» What this task involves: From the records that follow, copy every line that contains the word "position".

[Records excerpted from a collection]

------

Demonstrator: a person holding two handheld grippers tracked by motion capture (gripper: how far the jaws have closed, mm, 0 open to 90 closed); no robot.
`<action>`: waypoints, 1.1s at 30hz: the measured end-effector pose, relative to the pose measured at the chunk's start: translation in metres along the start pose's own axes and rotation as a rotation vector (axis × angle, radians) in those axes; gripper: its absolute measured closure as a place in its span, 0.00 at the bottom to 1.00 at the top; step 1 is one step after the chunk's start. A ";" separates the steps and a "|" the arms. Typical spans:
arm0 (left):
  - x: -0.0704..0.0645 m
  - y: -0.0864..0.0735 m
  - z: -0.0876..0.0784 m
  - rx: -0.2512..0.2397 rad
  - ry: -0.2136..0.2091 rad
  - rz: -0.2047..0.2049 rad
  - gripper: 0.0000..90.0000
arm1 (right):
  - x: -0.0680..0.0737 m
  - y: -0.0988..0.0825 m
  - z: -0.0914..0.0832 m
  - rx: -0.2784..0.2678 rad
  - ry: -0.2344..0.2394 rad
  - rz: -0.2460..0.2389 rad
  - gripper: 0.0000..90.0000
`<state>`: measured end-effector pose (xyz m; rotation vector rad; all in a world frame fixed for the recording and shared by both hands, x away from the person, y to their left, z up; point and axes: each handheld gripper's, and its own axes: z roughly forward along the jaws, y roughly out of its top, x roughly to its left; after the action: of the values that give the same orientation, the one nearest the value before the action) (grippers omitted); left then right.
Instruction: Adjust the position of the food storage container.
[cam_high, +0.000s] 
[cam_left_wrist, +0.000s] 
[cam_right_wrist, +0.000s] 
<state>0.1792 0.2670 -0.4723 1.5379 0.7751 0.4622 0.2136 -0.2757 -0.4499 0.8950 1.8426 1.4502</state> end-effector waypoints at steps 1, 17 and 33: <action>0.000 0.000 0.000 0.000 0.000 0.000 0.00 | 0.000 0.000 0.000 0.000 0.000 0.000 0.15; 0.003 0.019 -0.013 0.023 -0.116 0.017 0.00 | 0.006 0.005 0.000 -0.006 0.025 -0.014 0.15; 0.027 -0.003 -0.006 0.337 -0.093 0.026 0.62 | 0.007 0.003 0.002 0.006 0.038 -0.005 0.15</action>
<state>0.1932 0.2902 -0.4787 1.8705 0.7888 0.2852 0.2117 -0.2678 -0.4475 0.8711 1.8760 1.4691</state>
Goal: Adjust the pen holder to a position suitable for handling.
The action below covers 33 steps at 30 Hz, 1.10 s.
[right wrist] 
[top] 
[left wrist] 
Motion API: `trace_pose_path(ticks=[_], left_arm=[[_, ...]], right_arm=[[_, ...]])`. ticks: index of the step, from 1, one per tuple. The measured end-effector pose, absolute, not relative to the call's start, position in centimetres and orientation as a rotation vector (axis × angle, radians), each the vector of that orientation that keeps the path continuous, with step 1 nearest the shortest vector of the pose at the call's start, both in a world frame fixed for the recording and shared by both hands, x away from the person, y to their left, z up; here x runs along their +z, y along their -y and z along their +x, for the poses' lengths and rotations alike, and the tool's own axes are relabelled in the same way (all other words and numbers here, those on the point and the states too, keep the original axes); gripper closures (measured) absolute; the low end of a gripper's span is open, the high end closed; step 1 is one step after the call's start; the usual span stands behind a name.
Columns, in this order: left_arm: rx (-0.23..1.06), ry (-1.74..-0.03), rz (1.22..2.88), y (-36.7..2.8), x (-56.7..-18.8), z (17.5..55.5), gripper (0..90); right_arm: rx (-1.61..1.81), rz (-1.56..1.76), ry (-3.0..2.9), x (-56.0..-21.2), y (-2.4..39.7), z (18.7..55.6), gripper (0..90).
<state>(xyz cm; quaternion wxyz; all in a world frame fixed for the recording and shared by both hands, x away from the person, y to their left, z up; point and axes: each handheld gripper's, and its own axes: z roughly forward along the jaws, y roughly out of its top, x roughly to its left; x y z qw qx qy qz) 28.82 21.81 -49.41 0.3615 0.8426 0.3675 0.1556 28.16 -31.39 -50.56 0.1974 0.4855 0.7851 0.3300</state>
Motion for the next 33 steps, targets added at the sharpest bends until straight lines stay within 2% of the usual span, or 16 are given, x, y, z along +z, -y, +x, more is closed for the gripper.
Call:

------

» Written response:
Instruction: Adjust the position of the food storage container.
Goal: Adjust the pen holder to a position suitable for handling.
Motion API: `trace_pose_path(ticks=[_], left_arm=[[_, ...]], right_arm=[[_, ...]])`. ticks: index of the step, from 1, one per tuple. The measured end-effector pose, absolute, not relative to the call's start, position in centimetres and orientation as a rotation vector (axis × angle, radians), each the vector of that orientation that keeps the path continuous, with step 1 nearest the shortest vector of the pose at the call's start, both in a world frame fixed for the recording and shared by both hands, x away from the person, y to their left, z up; here x runs along their +z, y along their -y and z along their +x, for the poses' lengths and rotations alike, and the tool's own axes are relabelled in the same way (all other words and numbers here, those on the point and the states too, keep the original axes); gripper closures (measured) absolute; the low end of a gripper's span is open, the high end closed; step 1 is one step after the call's start; the usual span stands behind a name.

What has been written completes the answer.